= Truck Dogs =

Novel by Graeme Base

Truck Dogs: A Novel in Four Bites is a children's adventure/science fiction novel by Australian author Graeme Base, who is famous for his large picture books such as Animalia. It was published in 2003 and nominated for a CBCA 2004 Book of the Year for younger readers. The novel is supposed to take place in the future, but the setting is ultimately a fantasy world based on a rural desert town (as in the Australian outback or the western United States). All of the characters are caricaturized, anthropomorphic dogs of various breeds, part biological and part machine. Their lower bodies are formed by the chassis and wheels of some kind of modern vehicle, often a truck.

The story follows a young dog-vehicle who longs for adventure. He befriends a group of rebellious adolescent dog-vehicles (who are disliked by the citizens of the small town where they live) and an old loner mechanic.

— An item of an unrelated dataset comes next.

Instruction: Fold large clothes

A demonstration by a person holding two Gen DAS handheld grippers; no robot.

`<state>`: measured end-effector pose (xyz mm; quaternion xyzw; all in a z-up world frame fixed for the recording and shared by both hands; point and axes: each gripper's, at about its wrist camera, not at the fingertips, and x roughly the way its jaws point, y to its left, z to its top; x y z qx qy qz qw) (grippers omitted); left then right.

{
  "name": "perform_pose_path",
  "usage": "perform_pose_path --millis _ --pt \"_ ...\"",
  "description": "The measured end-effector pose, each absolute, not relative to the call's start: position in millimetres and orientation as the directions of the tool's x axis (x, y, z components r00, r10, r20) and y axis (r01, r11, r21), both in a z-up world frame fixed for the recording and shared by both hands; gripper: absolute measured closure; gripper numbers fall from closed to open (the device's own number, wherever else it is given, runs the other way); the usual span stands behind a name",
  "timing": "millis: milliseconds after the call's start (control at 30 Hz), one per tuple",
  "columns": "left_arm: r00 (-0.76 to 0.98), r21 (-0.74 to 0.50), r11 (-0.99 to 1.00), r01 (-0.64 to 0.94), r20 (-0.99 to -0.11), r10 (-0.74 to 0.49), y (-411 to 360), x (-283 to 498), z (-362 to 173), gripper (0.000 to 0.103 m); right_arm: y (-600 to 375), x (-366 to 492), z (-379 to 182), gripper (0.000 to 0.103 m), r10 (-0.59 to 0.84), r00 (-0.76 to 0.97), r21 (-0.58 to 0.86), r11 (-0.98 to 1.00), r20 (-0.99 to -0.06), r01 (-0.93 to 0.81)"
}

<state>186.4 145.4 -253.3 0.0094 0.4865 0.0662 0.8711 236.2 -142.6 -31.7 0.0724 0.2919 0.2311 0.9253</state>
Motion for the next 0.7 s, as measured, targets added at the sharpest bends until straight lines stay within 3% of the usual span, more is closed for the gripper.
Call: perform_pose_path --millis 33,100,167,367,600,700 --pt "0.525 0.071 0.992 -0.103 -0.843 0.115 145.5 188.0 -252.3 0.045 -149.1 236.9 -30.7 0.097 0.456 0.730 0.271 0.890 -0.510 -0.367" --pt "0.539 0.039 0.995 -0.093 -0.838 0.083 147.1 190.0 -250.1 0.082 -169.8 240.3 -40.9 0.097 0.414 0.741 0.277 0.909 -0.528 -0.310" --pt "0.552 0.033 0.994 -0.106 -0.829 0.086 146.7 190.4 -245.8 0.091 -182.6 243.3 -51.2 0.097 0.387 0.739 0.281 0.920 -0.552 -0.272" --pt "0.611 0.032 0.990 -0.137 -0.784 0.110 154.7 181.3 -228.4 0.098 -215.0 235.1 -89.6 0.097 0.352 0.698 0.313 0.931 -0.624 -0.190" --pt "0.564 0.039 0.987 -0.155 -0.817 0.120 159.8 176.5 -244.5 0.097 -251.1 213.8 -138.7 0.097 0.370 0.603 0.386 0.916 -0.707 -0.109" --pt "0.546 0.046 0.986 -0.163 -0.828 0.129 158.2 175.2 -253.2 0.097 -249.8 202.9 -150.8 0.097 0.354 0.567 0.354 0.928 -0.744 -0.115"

They have to choose where they stand when a renegade gang arrives and attempts to steal the town's precious gasoline resources and threatens harm.

The novel includes numerous color plates illustrated by Base picturing the characters and their individual make and model.
Base introduces the novel as if it had been told to him by his dog.

==Origins==
The author states that the main idea for the novel was derived from his childhood observations on the "animal intensity" of trucks and other fast-moving vehicles. During the writing process, the novel had many earlier incarnations, such as a prose picture book, a picture book in the form of a poem, and a screenplay.

==Critical response==
A La Trobe University review of the book is positive overall, stating that it is entertaining with a straightforward storyline and linear plot. The DarkEcho review notes that, since none of the dog/vehicle hybrids or other inhabitants (truck bugs, truck sheep) have limbs, one wonders how they are able to perform the more delicate tasks of running a town.